■ **Try it**
Give back exactly the lines starting at the one with "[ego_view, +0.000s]" and ending at the last line of the data below. Pictures are not part of the copy.

■ **Raw data**
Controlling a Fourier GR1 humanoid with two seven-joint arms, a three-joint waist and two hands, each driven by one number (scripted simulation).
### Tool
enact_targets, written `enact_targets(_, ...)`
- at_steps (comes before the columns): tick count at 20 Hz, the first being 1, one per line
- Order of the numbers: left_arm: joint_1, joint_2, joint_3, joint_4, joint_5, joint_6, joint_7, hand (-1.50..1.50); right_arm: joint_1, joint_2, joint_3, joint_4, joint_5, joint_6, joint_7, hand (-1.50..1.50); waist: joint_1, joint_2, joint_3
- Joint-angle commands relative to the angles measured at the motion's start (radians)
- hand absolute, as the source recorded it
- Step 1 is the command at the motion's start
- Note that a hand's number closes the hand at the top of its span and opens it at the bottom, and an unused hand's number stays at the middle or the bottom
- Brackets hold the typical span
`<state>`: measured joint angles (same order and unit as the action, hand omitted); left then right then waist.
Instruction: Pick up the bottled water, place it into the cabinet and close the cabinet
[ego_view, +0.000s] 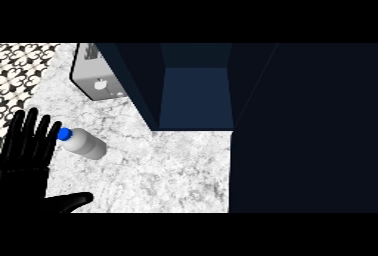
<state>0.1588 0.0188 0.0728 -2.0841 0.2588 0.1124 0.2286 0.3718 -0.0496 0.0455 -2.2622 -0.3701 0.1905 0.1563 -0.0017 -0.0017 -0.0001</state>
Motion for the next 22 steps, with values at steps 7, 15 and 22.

■ **Task response**
[ego_view, +0.000s] 
<state>0.1588 0.0188 0.0728 -2.0841 0.2588 0.1124 0.2286 0.3718 -0.0496 0.0455 -2.2622 -0.3701 0.1905 0.1563 -0.0017 -0.0017 -0.0001</state>
Motion for the next 22 steps, with values at steps 7, 15 and 22.

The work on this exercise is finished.